Extracted data
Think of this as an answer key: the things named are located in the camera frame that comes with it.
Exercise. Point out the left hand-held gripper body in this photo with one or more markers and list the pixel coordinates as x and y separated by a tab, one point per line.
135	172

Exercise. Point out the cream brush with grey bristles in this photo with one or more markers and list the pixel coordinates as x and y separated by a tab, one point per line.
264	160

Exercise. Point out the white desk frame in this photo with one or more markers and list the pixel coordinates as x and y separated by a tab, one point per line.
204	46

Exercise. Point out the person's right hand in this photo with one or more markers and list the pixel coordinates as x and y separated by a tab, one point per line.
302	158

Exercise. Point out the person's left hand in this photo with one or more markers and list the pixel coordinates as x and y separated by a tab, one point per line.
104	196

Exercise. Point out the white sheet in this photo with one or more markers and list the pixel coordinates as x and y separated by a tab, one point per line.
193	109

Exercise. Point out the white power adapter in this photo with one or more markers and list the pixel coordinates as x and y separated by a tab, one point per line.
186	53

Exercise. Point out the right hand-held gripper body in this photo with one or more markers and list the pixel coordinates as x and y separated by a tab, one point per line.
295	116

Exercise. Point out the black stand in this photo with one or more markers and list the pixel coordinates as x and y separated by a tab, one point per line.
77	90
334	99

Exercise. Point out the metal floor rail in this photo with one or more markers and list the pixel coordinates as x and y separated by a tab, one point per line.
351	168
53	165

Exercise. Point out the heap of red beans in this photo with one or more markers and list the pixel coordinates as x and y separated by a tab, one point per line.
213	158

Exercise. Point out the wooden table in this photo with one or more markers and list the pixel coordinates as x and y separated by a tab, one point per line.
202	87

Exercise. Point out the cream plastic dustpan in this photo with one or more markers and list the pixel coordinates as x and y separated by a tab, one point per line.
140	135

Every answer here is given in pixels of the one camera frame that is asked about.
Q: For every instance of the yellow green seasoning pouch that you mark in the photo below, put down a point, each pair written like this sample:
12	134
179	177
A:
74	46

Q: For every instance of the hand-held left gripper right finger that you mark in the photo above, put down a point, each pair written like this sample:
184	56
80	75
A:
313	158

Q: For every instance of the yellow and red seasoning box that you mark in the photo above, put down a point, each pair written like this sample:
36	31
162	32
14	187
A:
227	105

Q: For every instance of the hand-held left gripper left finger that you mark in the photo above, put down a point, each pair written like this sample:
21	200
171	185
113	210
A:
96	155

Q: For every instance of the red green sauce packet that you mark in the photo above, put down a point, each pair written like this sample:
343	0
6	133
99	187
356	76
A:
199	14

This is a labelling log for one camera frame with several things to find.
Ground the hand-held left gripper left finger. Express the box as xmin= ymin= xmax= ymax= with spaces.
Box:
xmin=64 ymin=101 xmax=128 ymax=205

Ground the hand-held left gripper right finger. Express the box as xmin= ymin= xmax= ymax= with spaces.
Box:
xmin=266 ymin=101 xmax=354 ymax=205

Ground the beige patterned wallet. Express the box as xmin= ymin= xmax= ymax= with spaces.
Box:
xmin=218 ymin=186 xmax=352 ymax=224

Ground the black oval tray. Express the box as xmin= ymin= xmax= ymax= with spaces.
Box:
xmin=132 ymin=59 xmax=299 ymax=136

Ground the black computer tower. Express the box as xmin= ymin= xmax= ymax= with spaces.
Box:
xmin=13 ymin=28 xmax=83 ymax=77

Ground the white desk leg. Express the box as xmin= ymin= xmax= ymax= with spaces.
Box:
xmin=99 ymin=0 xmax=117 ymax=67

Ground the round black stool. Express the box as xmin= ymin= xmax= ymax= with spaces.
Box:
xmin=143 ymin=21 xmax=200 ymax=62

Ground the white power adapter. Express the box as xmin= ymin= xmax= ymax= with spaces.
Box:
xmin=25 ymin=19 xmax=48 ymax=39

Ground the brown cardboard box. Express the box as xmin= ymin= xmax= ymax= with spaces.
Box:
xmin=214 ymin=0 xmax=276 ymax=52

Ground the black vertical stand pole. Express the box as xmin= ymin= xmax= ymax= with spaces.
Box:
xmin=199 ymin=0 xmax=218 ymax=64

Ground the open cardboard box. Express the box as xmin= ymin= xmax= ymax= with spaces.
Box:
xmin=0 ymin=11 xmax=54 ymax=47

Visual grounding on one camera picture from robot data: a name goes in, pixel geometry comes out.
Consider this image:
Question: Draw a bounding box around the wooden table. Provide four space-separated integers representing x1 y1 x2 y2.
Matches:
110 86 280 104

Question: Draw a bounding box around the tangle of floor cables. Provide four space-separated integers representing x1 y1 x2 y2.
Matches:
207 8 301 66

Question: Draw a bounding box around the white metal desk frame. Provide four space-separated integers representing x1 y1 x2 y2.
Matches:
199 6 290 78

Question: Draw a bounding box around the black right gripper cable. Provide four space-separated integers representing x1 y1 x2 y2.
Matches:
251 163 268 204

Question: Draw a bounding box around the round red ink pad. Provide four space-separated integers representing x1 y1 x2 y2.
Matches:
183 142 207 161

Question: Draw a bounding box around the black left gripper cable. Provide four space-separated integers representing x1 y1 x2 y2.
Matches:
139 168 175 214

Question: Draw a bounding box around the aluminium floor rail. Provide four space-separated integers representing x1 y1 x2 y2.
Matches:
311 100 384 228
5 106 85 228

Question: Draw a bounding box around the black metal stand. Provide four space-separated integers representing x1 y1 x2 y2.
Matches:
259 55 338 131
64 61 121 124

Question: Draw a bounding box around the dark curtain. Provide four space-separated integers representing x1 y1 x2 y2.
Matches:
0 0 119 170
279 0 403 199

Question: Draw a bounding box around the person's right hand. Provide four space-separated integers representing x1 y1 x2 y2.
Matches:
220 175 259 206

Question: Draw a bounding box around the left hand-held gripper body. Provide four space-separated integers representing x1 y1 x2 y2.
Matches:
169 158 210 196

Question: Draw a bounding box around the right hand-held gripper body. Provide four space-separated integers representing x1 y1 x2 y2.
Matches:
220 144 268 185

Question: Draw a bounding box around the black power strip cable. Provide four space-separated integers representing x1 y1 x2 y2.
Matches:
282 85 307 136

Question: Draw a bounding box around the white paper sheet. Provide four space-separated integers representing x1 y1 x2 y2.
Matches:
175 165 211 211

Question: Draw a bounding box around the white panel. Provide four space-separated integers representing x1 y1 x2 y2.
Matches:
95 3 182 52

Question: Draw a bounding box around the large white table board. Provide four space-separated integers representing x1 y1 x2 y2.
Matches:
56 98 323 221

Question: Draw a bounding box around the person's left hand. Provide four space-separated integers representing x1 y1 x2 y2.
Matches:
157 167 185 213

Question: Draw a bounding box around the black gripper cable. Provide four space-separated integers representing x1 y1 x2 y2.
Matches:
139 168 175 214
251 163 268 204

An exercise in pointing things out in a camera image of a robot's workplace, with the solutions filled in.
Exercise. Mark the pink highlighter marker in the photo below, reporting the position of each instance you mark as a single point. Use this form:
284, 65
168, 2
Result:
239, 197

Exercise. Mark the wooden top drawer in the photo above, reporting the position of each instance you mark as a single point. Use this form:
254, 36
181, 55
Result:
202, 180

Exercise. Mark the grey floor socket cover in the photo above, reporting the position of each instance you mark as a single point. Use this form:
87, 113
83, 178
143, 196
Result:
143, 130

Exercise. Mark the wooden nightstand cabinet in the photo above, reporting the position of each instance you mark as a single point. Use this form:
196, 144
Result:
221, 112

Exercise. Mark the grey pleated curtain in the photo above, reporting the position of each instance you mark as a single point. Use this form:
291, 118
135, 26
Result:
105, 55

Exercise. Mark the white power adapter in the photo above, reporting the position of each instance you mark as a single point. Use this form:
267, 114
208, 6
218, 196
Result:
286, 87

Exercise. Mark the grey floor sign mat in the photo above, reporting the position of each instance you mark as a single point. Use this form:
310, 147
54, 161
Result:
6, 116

Exercise aim
If a line in the data contains the string "each", copy it.

Answer
Q: For every instance of the yellow green seasoning pouch that you mark in the photo below, put down a point, each pair written like this sample:
Q: For every instance of the hand-held left gripper right finger that you mark in the photo above, put down a point, each pair written like this sample:
Q: For every instance of the yellow and red seasoning box that you mark in the photo above, put down a point, each pair written like this sample:
Q: For every instance of the hand-held left gripper left finger that you mark in the photo above, put down a point, each pair written like this sample:
Q: For every instance of the red green sauce packet that you mark in the photo above, put down a point, each pair written like this sample:
Exercise. Mark the pink highlighter marker in the photo below, reporting the position of each instance you mark as a single point. Use this form:
Exercise. Mark the wooden top drawer in the photo above, reporting the position of each instance you mark as a single point. Use this form:
Exercise. Mark the grey floor socket cover in the photo above, reporting the position of each instance you mark as a single point. Use this form:
Exercise. Mark the wooden nightstand cabinet in the photo above, reporting the position of each instance you mark as a single point. Use this form:
Exercise. Mark the grey pleated curtain in the photo above, reporting the position of each instance you mark as a single point. Use this form:
Exercise. Mark the white power adapter in the photo above, reporting the position of each instance you mark as a single point. Use this form:
Exercise. Mark the grey floor sign mat in the photo above, reporting the position of each instance you mark as a single point. Use this form:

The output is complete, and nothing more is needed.